• Recorded data:
* * * * *

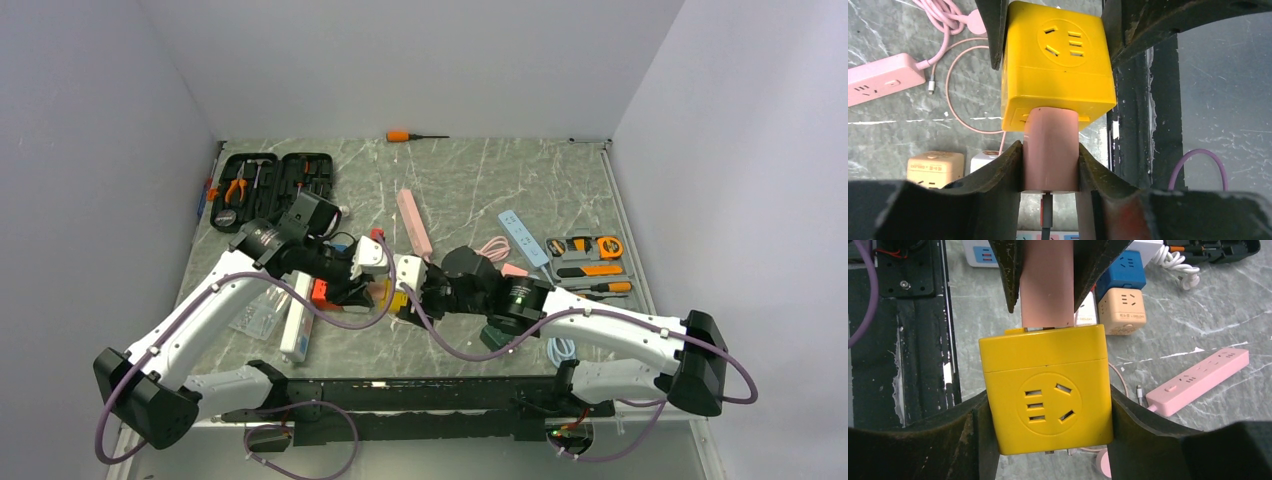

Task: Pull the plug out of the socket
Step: Remove the plug from the socket.

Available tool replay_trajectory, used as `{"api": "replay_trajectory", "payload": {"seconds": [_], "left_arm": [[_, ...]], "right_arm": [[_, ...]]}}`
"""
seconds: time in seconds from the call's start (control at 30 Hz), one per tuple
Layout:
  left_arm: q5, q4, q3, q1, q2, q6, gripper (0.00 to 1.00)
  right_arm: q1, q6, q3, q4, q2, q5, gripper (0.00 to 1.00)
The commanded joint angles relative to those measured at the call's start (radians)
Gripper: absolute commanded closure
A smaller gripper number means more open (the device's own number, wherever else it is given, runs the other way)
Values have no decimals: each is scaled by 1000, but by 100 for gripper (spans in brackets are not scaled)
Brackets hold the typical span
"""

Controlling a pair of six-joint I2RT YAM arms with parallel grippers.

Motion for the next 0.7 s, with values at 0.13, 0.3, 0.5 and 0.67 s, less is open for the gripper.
{"api": "replay_trajectory", "payload": {"seconds": [0.13,0.3,0.5,0.67], "left_arm": [[-111,5,101,-24,6,48,91],[-131,-83,150,77,-8,127,100],[-89,-140,203,158,5,142,100],[-58,-147,185,211,-13,151,100]], "right_arm": [[-61,43,44,-35,-20,-81,100],[-63,81,18,-135,-61,-81,100],[-66,131,8,-207,-58,-65,100],[-68,162,-32,-224,-101,-4,100]]}}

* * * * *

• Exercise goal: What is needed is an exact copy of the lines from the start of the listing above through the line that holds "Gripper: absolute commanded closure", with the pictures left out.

• Task response:
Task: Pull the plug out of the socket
Step: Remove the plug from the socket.

Available tool replay_trajectory, used as `{"api": "replay_trajectory", "payload": {"seconds": [_], "left_arm": [[_, ...]], "right_arm": [[_, ...]]}}`
"""
seconds: time in seconds from the call's start (control at 30 Hz), one per tuple
Layout:
  left_arm: q5, q4, q3, q1, q2, q6, gripper (0.00 to 1.00)
  right_arm: q1, q6, q3, q4, q2, q5, gripper (0.00 to 1.00)
The commanded joint angles relative to those measured at the call's start (radians)
Gripper: absolute commanded closure

The response to the exercise has been completed.